He slips my trainers off, then my socks. His fingers linger on my heel before he places my foot back on the cold tile.

There’s nothing else to take off now, just my underwear. He slowly reaches behind me, his eyes never leaving mine as he undoes my bra. I want to sink against him, let him take my weight. My head feels too heavy, and my limbs are lead weights.

He slides the straps down my arms and tosses it onto the floor with the rest of my ruined clothes.

The cold makes my nipples pebble, but he doesn’t look at my breasts. This isn’t about sex or lust. He’s sewing all the torn pieces of me back together in this room.

He helps me to my feet, and I hold his shoulders as he slides my underwear down my legs. Goosebumps pebble along my thighs and arms as he shrugs out of his kutte, hanging it on the back of the door. He bends down to remove his boots, unlacing them both in the same pattern before toeing them off.

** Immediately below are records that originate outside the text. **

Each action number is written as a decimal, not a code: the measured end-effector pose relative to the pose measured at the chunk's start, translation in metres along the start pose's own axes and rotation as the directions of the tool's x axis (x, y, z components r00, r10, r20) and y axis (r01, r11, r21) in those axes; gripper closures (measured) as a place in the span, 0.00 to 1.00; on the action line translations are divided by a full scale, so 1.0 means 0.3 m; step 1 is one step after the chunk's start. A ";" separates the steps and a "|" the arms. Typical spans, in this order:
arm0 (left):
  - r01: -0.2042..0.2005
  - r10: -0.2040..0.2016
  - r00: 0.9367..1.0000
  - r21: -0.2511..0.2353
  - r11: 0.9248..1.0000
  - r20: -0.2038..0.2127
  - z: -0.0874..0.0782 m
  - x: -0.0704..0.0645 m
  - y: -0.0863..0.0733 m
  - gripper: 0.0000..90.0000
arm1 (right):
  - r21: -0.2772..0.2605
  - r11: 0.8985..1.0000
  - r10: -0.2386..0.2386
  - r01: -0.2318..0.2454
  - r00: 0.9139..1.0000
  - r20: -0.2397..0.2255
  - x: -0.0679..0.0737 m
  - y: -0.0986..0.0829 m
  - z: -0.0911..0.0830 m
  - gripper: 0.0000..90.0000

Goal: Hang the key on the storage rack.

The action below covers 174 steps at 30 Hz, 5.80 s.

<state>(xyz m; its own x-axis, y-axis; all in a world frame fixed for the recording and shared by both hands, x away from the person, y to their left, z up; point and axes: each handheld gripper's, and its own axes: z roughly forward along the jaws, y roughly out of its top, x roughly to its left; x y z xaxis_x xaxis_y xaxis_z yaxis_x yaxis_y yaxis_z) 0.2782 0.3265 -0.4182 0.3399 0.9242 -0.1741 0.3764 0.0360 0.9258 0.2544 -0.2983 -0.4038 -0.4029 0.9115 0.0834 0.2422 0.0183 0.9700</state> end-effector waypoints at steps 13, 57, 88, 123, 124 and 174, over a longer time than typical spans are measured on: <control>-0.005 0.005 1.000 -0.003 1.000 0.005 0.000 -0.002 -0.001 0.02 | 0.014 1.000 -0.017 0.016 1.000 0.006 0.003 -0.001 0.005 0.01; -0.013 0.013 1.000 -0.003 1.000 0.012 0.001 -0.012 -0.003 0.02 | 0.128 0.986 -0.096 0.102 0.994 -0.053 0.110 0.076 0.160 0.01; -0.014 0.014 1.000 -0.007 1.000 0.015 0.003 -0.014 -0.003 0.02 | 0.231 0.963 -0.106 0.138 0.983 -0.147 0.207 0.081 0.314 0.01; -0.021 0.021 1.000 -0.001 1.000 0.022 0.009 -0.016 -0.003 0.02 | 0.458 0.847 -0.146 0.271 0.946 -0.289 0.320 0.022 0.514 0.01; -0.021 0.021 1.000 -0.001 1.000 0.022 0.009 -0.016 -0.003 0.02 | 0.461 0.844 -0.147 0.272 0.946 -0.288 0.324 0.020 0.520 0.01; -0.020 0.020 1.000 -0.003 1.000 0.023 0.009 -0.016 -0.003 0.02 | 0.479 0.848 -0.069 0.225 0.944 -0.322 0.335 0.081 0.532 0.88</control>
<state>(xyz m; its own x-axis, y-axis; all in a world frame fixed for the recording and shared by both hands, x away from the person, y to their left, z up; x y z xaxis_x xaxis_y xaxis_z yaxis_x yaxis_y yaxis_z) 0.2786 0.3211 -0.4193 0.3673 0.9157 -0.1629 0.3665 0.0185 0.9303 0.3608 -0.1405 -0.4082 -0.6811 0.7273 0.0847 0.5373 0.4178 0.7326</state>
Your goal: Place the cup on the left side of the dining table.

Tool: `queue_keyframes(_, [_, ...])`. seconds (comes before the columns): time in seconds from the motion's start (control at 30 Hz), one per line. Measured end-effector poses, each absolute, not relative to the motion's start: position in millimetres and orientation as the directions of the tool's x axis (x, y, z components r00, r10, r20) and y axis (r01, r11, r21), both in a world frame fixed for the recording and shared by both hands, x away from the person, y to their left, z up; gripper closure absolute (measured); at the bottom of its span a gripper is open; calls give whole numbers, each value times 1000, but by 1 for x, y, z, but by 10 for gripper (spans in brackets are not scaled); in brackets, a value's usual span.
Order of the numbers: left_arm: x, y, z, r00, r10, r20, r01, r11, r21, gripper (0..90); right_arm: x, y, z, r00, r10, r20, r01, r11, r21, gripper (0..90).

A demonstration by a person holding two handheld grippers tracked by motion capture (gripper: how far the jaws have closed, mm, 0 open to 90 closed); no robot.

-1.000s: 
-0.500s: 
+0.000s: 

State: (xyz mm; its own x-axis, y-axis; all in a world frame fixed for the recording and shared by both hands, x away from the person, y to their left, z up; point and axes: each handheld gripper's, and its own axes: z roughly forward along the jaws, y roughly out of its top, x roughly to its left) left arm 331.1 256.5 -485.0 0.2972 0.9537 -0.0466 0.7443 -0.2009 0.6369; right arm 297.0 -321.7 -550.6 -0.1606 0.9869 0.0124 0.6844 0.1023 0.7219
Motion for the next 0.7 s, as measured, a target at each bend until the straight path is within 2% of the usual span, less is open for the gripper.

I stand in front of him, naked, exposed, but held. He’s not touching me. He’s too focused on stripping down to his skin, but it’s like I can feel his touch oozing out of the walls themselves.

His boxers are the last thing to come off and that body that I know almost as well as my own guides me under the water.

It’s hot, but every drop feels like needle points against my skin. Zane crowds in behind me, his heat at my back, his presence holding up the tattered remains of my sanity.

He reaches around me, grabbing the shower gel that I used only this morning. I turn to face him, the top of my head barely in line with his chin. I feel small, in a way I haven’t for a long time.

She was so pale…

The thought scatters as Zane lifts my arm, turning my hand over.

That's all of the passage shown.